=== WORK ORDER ===
Your task is to copy the stretch of lines in the records below that begins with the line containing "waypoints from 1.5" and ends with the line containing "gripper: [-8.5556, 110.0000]", exactly as written, with nothing added.

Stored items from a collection

┄┄┄┄┄┄┄┄┄┄

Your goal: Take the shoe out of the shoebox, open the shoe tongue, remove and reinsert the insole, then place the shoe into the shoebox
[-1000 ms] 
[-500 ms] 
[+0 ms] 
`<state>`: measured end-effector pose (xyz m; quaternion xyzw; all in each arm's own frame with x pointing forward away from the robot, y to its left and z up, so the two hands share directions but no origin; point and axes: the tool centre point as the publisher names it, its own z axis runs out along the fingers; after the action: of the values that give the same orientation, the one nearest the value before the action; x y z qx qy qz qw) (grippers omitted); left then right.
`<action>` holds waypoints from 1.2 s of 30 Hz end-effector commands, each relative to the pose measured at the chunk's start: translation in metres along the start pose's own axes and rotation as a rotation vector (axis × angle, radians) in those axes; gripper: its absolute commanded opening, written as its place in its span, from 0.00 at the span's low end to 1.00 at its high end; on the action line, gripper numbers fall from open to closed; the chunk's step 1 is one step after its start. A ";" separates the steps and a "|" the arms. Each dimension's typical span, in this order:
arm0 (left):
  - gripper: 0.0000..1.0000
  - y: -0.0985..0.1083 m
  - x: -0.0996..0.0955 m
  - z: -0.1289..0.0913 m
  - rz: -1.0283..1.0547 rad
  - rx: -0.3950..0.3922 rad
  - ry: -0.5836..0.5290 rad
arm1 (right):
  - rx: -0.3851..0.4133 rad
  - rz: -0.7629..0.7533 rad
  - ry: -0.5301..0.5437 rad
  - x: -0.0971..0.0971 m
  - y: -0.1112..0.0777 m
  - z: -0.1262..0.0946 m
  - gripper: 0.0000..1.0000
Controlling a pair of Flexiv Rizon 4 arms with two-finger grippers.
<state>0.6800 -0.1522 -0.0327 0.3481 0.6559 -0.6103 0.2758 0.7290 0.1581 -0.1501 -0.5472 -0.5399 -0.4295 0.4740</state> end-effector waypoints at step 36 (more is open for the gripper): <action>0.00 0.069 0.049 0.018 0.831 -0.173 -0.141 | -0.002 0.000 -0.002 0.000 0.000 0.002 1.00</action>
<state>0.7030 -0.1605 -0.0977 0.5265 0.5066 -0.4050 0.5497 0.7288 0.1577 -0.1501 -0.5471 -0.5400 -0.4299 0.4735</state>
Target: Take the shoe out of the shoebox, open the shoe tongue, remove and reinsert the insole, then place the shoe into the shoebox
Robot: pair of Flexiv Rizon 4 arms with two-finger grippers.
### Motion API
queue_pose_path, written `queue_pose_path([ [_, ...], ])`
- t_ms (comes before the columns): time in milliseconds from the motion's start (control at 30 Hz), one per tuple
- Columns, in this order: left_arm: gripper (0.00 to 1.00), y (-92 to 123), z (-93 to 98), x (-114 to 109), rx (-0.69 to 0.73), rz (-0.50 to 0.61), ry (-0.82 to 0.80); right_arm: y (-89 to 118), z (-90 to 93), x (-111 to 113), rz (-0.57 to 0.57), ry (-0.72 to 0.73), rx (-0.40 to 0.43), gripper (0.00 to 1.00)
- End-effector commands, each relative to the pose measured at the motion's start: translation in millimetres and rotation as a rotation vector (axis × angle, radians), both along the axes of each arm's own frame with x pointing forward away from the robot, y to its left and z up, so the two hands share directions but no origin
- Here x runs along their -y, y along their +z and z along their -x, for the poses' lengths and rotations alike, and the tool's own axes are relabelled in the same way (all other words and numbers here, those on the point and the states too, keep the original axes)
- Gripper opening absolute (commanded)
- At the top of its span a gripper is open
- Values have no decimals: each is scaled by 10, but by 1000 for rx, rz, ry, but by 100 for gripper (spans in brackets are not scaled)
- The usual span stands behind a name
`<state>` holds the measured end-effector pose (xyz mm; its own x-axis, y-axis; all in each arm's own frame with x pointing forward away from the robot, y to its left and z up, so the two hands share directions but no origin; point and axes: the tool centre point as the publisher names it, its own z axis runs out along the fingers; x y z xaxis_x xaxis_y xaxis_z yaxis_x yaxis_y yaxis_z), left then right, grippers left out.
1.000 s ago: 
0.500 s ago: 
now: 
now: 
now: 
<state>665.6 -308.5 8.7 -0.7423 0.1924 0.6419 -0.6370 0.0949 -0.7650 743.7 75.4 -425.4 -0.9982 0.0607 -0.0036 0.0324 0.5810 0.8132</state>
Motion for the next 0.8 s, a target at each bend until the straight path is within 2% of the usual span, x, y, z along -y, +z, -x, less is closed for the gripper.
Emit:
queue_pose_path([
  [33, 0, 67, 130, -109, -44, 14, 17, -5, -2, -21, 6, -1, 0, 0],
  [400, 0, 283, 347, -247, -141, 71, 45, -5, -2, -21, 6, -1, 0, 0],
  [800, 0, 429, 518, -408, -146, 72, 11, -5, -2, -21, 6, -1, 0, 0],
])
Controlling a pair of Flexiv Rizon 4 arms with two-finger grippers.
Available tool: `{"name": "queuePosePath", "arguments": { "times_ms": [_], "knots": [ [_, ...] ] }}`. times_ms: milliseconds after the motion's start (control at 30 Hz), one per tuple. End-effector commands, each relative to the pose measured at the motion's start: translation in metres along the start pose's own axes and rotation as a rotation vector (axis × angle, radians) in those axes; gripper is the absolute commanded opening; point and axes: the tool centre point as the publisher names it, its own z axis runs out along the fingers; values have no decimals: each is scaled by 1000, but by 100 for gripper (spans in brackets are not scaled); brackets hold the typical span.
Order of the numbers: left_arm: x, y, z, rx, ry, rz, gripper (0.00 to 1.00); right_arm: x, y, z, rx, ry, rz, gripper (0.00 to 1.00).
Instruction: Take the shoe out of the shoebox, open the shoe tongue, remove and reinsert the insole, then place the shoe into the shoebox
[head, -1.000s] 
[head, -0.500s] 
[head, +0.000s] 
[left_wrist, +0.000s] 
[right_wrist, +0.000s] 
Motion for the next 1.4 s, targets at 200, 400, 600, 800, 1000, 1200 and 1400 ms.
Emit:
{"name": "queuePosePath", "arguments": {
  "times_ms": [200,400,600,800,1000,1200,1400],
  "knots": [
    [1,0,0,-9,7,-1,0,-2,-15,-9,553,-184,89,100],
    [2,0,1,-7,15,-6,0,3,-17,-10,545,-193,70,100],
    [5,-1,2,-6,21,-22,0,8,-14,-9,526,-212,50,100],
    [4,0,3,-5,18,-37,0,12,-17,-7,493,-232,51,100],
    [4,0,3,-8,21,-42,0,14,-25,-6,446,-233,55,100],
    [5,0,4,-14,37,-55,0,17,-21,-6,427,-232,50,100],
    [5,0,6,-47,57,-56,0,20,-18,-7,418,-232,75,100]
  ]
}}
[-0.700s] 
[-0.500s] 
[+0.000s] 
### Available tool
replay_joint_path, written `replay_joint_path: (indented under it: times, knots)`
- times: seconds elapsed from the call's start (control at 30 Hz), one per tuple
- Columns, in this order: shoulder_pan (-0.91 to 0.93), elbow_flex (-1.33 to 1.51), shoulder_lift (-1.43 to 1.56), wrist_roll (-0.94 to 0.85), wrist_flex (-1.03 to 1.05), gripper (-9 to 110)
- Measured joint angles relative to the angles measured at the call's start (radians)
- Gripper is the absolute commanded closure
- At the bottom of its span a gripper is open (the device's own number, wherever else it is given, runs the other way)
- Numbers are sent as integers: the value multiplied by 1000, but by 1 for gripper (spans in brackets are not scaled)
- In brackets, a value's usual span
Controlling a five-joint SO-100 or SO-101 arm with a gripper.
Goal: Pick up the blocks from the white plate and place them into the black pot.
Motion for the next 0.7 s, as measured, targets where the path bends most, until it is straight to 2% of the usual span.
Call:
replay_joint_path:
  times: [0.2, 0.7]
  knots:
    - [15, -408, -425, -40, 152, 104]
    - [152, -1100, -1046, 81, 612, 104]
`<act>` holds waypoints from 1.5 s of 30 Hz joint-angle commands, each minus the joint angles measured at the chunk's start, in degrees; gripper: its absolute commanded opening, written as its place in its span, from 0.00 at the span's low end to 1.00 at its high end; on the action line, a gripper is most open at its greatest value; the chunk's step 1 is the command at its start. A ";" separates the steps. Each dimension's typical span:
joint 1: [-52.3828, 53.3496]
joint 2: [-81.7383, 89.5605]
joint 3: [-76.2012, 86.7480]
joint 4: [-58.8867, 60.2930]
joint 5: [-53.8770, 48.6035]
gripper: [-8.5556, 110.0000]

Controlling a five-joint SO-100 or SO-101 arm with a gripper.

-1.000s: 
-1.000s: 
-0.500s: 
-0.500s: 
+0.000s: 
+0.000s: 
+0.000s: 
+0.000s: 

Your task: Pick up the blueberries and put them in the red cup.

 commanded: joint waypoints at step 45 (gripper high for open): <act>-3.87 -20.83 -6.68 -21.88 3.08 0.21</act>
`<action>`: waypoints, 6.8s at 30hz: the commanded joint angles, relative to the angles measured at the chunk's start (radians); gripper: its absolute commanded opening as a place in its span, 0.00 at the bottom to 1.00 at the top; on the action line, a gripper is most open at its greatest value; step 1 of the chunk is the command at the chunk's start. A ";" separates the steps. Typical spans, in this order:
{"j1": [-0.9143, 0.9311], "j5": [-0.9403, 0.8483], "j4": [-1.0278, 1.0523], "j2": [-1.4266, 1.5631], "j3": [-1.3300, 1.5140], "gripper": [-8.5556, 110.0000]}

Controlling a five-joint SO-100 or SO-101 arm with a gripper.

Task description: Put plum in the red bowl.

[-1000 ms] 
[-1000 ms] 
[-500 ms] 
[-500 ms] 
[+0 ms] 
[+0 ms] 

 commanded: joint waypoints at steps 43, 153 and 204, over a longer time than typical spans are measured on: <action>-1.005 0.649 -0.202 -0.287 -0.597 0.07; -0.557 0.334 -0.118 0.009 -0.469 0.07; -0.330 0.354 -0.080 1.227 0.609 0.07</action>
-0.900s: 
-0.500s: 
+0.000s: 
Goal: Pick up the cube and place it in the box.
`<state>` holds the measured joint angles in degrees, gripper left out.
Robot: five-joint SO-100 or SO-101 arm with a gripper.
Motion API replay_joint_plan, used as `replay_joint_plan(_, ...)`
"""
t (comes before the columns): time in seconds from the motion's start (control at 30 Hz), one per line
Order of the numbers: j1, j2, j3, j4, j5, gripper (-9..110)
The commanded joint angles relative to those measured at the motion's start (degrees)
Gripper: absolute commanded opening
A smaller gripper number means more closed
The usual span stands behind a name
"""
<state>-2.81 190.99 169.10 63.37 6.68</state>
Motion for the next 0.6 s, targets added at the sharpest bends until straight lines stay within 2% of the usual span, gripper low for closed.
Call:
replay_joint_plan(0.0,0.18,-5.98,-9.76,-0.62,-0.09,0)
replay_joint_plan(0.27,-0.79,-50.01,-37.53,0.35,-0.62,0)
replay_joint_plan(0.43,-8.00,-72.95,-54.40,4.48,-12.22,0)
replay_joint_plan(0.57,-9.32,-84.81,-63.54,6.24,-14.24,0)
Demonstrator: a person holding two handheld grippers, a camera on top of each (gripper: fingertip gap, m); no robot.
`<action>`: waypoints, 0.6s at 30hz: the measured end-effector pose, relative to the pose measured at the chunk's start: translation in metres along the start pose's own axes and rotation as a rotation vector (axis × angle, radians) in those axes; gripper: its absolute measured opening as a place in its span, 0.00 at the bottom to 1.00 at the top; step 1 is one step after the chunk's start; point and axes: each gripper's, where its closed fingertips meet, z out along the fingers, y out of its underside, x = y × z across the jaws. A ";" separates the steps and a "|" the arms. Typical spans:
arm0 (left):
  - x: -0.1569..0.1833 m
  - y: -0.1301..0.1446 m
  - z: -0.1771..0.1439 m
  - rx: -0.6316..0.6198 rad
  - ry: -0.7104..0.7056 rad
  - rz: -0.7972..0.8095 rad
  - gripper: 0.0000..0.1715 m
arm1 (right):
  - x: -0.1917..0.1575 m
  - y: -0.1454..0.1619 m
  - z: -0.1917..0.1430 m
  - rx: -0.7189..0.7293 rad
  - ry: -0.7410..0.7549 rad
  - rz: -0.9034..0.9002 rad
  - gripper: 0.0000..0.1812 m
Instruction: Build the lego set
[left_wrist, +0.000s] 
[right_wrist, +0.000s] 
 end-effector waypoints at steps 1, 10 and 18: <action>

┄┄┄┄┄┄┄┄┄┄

=== OUTPUT FOR THIS TASK ===
`<act>` holds waypoints from 1.5 s of 30 Hz joint-angle commands, each minus the joint angles measured at the chunk's start, in degrees; gripper: its absolute commanded opening, written as its place in its span, from 0.00 at the span's low end to 1.00 at its high end; on the action line, a gripper is most open at its greatest value; the chunk's step 1 is the command at its start. A ";" separates the steps. Each dimension's typical span:
joint 1: [-52.3828, 53.3496]
joint 2: [-81.7383, 89.5605]
joint 3: [-76.2012, 86.7480]
joint 4: [-58.8867, 60.2930]
joint 5: [-53.8770, 48.6035]
gripper: [-8.5556, 110.0000]

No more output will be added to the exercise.